= Beginning of Section =
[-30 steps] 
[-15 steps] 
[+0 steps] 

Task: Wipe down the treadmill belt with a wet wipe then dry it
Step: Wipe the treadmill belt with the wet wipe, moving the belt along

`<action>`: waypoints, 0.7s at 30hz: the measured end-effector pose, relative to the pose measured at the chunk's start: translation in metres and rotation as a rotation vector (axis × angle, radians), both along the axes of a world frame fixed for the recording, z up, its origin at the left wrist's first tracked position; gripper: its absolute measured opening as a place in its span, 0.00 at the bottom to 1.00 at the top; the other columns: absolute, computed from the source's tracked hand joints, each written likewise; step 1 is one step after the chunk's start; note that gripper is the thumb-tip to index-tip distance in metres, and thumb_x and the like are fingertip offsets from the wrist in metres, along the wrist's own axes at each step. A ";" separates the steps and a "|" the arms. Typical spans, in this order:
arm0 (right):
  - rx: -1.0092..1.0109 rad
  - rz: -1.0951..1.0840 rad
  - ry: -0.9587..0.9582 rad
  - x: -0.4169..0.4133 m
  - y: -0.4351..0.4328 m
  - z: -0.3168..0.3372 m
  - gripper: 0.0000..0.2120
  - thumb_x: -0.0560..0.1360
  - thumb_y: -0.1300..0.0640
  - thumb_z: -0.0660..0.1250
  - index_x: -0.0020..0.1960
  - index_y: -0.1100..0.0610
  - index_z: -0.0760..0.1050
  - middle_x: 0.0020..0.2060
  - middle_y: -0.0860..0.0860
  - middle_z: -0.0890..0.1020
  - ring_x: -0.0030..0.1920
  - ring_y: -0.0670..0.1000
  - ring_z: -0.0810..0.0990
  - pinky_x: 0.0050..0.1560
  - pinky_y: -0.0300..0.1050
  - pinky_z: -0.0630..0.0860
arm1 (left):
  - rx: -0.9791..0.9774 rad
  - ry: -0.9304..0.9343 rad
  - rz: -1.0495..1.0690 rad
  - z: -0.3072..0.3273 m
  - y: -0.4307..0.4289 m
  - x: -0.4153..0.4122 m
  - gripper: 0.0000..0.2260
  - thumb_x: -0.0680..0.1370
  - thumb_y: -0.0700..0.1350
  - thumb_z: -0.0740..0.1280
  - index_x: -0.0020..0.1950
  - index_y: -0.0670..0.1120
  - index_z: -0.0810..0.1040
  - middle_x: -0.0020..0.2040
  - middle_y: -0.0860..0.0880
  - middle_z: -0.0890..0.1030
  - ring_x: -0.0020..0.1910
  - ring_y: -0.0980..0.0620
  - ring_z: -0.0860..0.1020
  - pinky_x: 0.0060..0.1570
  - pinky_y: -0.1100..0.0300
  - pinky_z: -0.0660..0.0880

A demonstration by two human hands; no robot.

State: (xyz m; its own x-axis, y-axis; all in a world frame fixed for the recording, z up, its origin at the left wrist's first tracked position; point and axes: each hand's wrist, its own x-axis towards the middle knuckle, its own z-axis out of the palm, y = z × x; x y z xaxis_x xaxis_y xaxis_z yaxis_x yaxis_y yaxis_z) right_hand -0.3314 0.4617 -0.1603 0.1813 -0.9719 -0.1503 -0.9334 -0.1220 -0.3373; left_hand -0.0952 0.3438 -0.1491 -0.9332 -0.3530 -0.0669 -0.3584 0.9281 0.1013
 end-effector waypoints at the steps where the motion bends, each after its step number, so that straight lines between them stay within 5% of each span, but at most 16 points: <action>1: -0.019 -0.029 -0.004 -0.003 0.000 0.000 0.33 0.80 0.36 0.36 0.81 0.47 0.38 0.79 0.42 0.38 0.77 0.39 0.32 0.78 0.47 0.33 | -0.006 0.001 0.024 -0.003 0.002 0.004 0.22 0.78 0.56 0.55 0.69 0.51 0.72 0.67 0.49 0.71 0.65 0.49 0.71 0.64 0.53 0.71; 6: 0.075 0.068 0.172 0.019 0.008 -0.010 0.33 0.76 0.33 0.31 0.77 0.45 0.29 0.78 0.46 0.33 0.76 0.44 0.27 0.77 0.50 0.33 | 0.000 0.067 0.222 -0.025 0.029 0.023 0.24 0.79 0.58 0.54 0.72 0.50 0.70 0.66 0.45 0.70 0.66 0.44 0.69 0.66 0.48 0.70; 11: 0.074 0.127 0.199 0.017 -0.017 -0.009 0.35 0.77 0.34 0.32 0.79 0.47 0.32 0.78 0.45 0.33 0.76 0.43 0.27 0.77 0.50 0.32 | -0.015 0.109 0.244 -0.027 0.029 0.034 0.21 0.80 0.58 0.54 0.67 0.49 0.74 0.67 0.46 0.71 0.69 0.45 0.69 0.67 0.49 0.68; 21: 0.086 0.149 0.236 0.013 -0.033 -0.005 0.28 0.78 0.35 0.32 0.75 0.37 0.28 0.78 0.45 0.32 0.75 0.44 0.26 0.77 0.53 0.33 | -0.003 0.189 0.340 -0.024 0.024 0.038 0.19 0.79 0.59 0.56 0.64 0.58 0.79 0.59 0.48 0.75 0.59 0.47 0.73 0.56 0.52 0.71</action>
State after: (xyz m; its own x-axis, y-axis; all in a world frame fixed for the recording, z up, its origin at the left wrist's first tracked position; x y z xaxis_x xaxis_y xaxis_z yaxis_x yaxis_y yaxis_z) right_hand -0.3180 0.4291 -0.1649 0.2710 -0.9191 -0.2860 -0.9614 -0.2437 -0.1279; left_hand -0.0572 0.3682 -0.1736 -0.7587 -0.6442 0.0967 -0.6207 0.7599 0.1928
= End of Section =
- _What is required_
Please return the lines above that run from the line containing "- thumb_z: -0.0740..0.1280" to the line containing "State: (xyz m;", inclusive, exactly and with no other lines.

- _Answer area_
  - thumb_z: -0.0740..0.1280
  - index_x: -0.0020..0.1950
  - index_y: -0.0670..0.1120
  - index_z: -0.0810..0.1040
  - middle_x: -0.0020..0.2040
  - middle_y: -0.0860..0.0880
  - middle_z: -0.0890..0.1030
  - ring_x: -0.0020..0.1910
  - ring_y: -0.0980..0.0620
  - ring_z: -0.0860..0.1020
  - pinky_x: 0.0060..0.1570
  - pinky_y: -0.1100..0.0300
  - pinky_z: -0.0660..0.0880

A demonstration by two human hands; no robot.

State: (xyz m; its own x-axis, y-axis; all in a world frame fixed for the recording, z up, its origin at the left wrist's first tracked position; point and axes: each hand's wrist, its own x-axis towards the middle knuckle, its own z-axis out of the palm, y = z × x; x y z xaxis_x xaxis_y xaxis_z yaxis_x yaxis_y yaxis_z) right_hand -0.3314 0.4617 -0.1603 0.1813 -0.9719 -0.1503 -0.9334 -0.1220 -0.3373; left_hand -0.0952 0.3438 -0.1491 -0.9332 -0.3530 -0.0669 -0.3584 0.9281 0.1013

As written, the answer is complete.